» **Exercise prompt**: Below is a listing. Copy each line of it that holds the word "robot".
▼▼▼
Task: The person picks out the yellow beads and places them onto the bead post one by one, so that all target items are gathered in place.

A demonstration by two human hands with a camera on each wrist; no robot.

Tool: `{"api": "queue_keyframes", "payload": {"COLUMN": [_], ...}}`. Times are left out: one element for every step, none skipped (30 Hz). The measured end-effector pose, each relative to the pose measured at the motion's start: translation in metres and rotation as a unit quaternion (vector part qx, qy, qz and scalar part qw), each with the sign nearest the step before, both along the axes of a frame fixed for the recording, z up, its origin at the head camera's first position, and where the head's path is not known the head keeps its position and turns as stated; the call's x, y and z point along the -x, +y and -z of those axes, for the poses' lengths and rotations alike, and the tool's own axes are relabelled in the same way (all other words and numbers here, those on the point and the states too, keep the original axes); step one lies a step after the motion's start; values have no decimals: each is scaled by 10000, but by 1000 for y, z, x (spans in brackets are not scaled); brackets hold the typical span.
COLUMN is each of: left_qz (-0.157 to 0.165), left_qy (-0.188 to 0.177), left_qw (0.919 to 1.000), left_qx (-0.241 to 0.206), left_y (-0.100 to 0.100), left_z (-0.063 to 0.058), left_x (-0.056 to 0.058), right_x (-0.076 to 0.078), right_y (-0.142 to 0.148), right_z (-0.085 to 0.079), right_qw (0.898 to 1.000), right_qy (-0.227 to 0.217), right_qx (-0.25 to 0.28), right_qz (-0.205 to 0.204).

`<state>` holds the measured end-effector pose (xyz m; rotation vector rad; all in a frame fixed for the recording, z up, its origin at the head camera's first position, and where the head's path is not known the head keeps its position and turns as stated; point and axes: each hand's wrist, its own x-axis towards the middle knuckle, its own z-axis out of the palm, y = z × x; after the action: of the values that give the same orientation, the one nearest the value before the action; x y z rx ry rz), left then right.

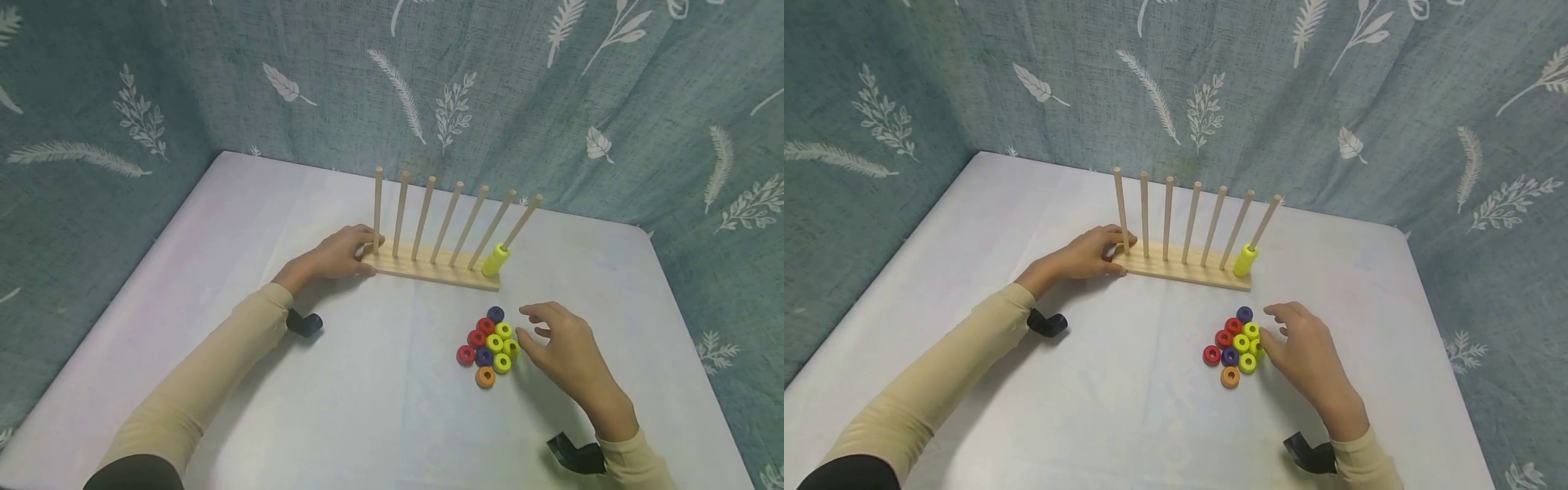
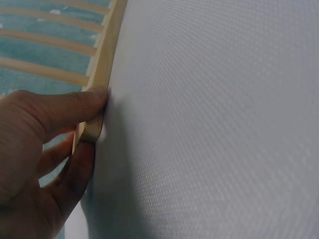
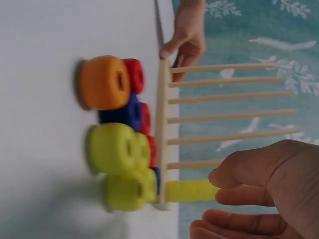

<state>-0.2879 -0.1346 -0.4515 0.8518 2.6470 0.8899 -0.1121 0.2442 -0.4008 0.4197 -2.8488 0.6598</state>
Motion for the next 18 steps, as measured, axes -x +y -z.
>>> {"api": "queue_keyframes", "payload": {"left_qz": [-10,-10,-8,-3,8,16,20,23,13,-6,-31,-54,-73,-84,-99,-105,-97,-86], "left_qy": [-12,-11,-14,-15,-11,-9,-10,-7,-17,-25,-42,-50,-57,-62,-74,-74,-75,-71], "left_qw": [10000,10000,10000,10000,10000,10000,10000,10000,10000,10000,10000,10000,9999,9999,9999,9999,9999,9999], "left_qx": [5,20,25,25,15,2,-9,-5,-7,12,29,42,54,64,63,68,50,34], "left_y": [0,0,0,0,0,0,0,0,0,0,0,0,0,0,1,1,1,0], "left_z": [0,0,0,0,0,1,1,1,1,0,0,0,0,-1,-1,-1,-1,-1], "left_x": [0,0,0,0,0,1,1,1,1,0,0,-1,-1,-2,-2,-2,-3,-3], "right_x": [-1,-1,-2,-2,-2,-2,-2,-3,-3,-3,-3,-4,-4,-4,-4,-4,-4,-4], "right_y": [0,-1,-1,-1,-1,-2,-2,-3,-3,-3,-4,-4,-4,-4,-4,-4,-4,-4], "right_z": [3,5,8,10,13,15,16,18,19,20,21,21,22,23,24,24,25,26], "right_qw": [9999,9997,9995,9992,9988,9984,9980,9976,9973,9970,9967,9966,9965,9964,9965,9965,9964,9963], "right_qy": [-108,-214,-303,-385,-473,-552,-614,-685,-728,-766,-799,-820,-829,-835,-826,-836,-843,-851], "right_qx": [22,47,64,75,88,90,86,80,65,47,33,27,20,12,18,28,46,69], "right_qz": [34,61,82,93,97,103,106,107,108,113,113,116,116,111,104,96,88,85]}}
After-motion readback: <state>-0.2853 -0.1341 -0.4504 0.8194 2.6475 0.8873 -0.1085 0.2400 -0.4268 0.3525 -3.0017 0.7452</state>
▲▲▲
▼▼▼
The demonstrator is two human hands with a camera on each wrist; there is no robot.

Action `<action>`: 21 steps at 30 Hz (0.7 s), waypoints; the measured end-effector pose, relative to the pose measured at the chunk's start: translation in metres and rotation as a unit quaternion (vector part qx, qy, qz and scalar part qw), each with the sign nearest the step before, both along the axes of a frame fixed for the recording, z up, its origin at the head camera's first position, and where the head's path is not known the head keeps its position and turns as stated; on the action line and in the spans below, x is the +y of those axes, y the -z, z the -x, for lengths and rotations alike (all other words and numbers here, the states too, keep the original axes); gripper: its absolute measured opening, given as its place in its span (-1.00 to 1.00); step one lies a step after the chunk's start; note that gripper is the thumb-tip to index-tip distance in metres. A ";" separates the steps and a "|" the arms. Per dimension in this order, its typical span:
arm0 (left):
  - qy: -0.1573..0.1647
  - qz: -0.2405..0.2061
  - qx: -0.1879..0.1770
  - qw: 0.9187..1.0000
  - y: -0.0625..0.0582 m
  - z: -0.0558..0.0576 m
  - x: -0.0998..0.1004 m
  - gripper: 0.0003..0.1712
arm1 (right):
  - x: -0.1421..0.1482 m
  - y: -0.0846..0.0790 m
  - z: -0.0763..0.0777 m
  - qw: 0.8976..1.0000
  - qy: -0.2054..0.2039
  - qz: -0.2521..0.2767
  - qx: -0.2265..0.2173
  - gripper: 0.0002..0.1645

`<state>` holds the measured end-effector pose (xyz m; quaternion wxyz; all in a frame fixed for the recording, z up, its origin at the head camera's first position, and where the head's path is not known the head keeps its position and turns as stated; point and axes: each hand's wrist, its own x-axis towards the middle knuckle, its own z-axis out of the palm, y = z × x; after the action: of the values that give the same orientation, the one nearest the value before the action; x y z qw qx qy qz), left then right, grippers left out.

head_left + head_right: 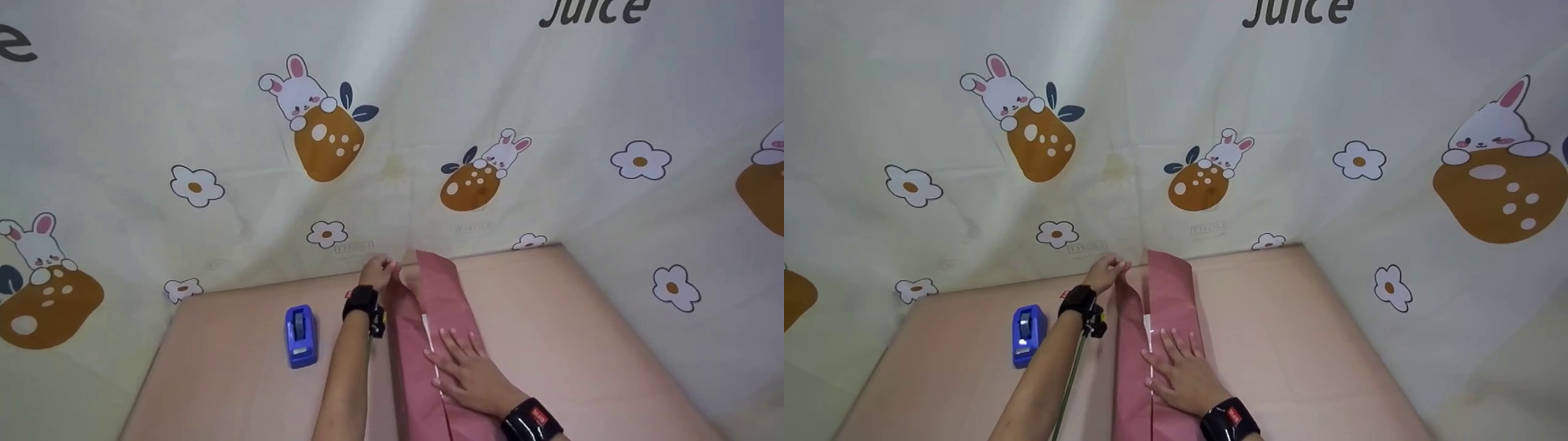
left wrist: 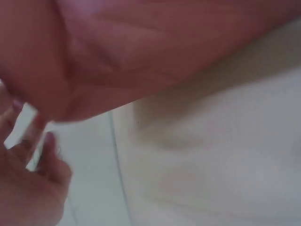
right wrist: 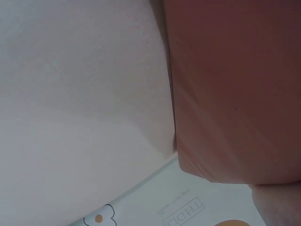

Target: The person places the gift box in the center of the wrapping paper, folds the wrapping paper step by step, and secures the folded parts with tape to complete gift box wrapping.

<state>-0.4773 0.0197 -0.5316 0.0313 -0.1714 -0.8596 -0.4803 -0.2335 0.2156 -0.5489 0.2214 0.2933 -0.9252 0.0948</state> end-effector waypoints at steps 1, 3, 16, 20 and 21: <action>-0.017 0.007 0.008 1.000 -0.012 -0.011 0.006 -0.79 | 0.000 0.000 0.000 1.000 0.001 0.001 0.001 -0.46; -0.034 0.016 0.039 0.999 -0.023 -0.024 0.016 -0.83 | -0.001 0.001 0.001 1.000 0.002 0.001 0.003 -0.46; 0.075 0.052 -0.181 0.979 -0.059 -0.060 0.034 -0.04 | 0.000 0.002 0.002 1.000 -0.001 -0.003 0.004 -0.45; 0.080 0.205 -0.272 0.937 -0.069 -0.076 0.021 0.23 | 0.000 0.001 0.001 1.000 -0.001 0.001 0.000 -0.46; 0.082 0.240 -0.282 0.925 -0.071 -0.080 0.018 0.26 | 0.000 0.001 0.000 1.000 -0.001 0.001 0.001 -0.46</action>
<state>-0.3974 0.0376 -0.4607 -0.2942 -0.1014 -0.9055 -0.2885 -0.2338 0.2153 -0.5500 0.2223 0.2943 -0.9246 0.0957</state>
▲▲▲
» **Exercise solution**:
A demonstration by two human hands with a camera on each wrist; no robot.
The demonstrator is two human hands with a camera on each wrist; there is no robot.

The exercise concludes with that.